Impact of the stereochemistry of benzo[a]pyrene 7,8-dihydrodiol 9,10-epoxide-deoxyadenosine adducts on resistance to digestion by phosphodiesterases I and II and translesion synthesis with HIV-1 reverse transcriptase.

Spatial orientations of bulky DNA adducts can influence the extent of resistance to digestion by exonucleases and translesion synthesis by HIV-1 reverse transcriptase (HIV-1 RT).

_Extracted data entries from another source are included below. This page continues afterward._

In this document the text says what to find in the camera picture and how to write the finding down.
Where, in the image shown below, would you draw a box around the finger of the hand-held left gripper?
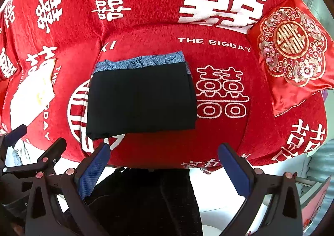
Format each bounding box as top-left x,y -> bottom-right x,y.
0,124 -> 28,148
3,137 -> 67,177

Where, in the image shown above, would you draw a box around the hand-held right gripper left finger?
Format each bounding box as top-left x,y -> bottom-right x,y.
25,143 -> 111,236

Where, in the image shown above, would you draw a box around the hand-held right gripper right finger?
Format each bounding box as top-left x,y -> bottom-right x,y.
218,143 -> 304,236

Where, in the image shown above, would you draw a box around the black pants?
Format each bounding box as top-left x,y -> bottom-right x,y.
86,62 -> 197,140

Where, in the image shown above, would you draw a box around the white cloth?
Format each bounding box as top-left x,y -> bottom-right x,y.
10,59 -> 56,132

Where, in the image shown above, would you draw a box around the person's black trouser legs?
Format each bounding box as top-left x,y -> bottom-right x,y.
83,168 -> 204,236

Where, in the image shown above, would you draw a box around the pink printed board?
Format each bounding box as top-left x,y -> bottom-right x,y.
300,177 -> 332,236

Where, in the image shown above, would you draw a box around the blue patterned cloth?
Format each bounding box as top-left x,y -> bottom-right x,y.
94,52 -> 193,76

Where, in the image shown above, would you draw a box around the red embroidered cushion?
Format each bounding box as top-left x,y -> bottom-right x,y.
247,0 -> 330,118

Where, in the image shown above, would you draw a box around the red printed blanket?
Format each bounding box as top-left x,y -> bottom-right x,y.
0,0 -> 329,172

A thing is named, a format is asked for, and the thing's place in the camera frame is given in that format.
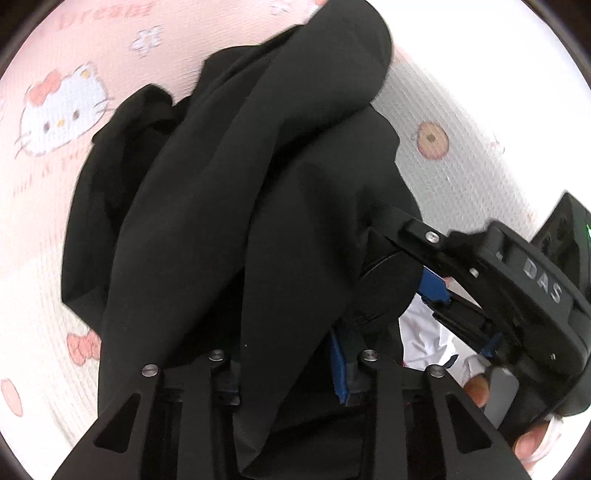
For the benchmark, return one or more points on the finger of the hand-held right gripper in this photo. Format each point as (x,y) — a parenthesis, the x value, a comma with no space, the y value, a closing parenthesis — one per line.
(434,288)
(425,235)

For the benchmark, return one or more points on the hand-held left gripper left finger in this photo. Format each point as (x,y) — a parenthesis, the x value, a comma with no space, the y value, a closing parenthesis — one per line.
(217,369)

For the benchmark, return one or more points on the black pants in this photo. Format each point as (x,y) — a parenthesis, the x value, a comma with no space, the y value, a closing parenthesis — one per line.
(231,207)

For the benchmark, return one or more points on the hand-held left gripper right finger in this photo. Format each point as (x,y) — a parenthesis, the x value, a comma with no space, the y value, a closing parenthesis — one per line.
(339,369)

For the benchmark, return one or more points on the pink printed blanket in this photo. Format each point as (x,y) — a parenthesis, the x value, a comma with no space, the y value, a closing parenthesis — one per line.
(55,207)

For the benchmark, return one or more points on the person's white printed pajamas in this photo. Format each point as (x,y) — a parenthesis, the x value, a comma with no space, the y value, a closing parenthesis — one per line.
(425,337)

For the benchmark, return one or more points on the person's right hand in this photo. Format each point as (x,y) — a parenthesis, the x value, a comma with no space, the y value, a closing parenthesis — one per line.
(531,445)

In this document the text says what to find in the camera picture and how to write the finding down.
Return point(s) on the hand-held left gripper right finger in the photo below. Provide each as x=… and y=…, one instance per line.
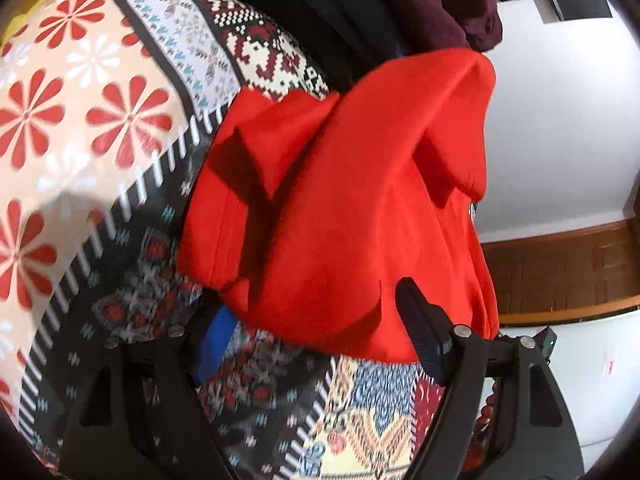
x=425, y=335

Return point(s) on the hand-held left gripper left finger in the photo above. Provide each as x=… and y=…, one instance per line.
x=215, y=345

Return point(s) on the red garment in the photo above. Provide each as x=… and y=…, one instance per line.
x=340, y=185

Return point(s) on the white door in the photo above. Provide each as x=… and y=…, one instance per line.
x=595, y=385

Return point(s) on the patchwork patterned bed cover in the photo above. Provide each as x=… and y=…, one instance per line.
x=100, y=110

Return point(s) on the dark red clothing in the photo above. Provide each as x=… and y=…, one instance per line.
x=435, y=0

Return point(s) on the black clothing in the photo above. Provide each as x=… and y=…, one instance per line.
x=310, y=10

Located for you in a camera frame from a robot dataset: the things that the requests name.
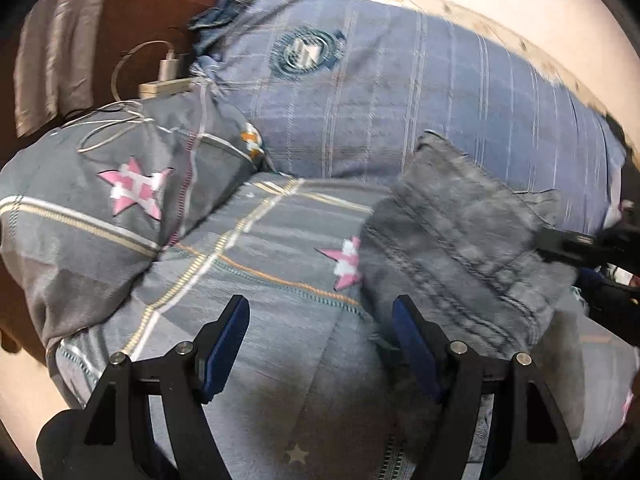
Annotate white charger adapter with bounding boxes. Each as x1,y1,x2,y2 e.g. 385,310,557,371
158,50,189,81

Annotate blue denim cloth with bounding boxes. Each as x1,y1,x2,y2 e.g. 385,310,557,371
188,0,257,57

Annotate grey striped bed sheet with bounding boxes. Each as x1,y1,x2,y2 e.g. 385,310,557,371
47,172,636,480

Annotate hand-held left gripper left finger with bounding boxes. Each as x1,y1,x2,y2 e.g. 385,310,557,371
82,295,251,480

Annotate grey pillow with pink star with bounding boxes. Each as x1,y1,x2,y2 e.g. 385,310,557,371
0,100,266,356

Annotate white charger cable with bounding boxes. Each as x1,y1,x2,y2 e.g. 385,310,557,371
112,39,174,104

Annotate grey hanging cloth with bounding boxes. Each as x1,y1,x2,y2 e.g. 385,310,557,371
14,0,109,139

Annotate blue striped duvet with emblem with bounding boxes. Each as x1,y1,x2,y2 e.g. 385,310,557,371
190,0,626,236

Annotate beige power strip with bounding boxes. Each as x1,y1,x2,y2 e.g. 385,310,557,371
138,78,194,100

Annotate grey denim pants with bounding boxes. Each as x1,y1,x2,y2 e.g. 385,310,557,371
359,131,587,361

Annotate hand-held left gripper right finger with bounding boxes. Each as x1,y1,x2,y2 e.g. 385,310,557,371
391,294,583,480

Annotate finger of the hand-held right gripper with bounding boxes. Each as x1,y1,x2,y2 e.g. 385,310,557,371
536,228,601,262

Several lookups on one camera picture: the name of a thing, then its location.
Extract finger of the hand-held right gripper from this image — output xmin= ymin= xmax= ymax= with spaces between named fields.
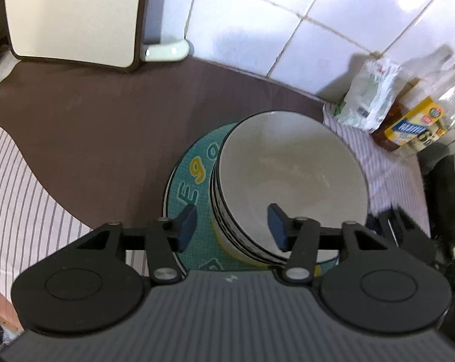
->
xmin=367 ymin=207 xmax=436 ymax=272

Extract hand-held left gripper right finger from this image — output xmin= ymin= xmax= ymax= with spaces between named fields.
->
xmin=268 ymin=204 xmax=393 ymax=284

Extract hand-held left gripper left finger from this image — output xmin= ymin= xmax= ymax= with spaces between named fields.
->
xmin=77 ymin=204 xmax=198 ymax=285

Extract white bowl with black rim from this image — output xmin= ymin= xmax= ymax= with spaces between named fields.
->
xmin=209 ymin=170 xmax=341 ymax=272
xmin=214 ymin=111 xmax=370 ymax=266

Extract teal fried egg plate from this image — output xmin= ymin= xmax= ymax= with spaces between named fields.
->
xmin=163 ymin=121 xmax=342 ymax=277

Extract black pan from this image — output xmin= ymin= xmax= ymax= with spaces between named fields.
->
xmin=422 ymin=151 xmax=455 ymax=260

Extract oil bottle with yellow label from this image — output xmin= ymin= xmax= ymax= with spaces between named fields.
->
xmin=371 ymin=45 xmax=455 ymax=156

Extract white plastic bag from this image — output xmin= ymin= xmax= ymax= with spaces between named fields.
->
xmin=334 ymin=58 xmax=406 ymax=131

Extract cream cutting board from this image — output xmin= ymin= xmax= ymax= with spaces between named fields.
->
xmin=3 ymin=0 xmax=153 ymax=73

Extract pale green knife handle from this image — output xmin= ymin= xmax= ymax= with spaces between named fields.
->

In order to determine how different diastereomers of benzo[a]pyrene 7,8-dihydrodiol 9,10-epoxide (BPDE)-adducted DNAs influence the activity of these enzymes, 11-mer and 33-mer oligodeoxyribonucleotides were synthesized bearing site-specific and stereospecific BPDE adducts at adenine N6 on position two of the human N-ras codon 61. Phosphodiesterase I, which hydrolyzes DNA in the 3'-->5' direction, exhibited greater resistance opposite the lesion with C10-R BPDE-adducted templates than the corresponding C10-S adducts. However, the opposite stereoselective resistance to digestion was observed with phosphodiesterase II, which hydrolyzes DNA in the 5'-->3' direction. These results are complemented by the in vitro replication pattern exhibited with HIV-1 RT. Primer extension reactions under conditions defining single encounters between polymerase and substrate revealed adduct-dependent termination one base 3' to each of the lesions. When experimental conditions were altered to permit multiple encounters, HIV-1 RT was able to replicate past the damaged site on four of the six adducted templates, exhibiting little pausing opposite the lesion. Analyses of the replication pattern past these lesions revealed two general categories of replication blockage, which, like the exonucleolytic digestion data, were also based on the C10-R and C10-S configuration of the stereoisomers. Thus, the chirality of BPDE-dA adducts modulates enzymatic functions. Furthermore, the (+)- and (-)-anti-trans-BPDE-dA modified templates exhibited the most facile bypass, while the (+)- and (-)-anti-cis-BPDE adducts were most blocking.